La question toujours délicate du hooliganisme hante aussi cet Eurofoot. L’un des matchs les plus redoutés pour les affrontements entre supporters sera celui qui opposera, à Marseille, l’Angleterre à la Russie, samedi. Des bagarres ont déjà éclaté jeudi soir sur le Vieux-Port. L’équipe de Suisse, basée à Montpellier, jouera, elle, son premier match à Lens samedi contre l’Albanie. Un concert aura lieu ensuite, à l’initiative des ambassades de Suisse et d’Albanie en France, au Louvre-Lens.
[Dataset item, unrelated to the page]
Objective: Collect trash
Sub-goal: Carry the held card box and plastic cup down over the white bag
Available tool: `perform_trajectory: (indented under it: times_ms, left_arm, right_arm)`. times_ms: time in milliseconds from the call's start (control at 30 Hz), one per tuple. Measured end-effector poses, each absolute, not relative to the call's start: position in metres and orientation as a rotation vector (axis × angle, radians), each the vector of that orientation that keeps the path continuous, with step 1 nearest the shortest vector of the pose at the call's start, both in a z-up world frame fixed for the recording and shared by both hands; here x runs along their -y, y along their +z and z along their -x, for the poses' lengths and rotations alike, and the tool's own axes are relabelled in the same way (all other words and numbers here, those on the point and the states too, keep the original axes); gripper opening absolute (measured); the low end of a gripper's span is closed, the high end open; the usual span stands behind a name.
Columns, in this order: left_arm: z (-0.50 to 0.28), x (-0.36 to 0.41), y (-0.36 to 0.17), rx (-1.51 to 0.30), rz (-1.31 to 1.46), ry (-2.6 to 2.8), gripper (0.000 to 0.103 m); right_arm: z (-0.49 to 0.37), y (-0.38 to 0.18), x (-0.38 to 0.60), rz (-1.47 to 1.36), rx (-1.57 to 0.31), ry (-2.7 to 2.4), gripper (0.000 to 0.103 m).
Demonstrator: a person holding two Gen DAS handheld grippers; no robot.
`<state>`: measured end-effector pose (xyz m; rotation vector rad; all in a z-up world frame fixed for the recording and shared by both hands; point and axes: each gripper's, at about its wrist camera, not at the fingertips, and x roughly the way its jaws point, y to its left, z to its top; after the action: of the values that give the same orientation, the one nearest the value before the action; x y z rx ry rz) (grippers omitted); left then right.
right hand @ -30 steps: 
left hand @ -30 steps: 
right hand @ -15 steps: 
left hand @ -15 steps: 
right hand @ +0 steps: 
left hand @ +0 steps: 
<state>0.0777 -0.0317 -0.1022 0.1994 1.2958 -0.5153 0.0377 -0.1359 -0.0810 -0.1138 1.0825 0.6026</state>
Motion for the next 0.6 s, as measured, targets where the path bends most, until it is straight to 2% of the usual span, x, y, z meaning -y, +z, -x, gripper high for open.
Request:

Une fan-zone helvétique, conçue par Présence Suisse, est par ailleurs ouverte durant tout l’Euro au Wanderlust, un club parisien situé quai d’Austerlitz, face à la gare de Lyon, où tous les matchs de la Nati seront retransmis en direct avec animations à l’appui.
La CGT et les autres syndicats hostiles au projet de loi sur la flexibilité du travail risquent gros en perturbant le début d’une compétition très attendue pour redonner le moral à un pays toujours en convalescence après les attentats du 13 novembre 2015 contre le Stade de France, le Bataclan et les terrasses de café parisiennes.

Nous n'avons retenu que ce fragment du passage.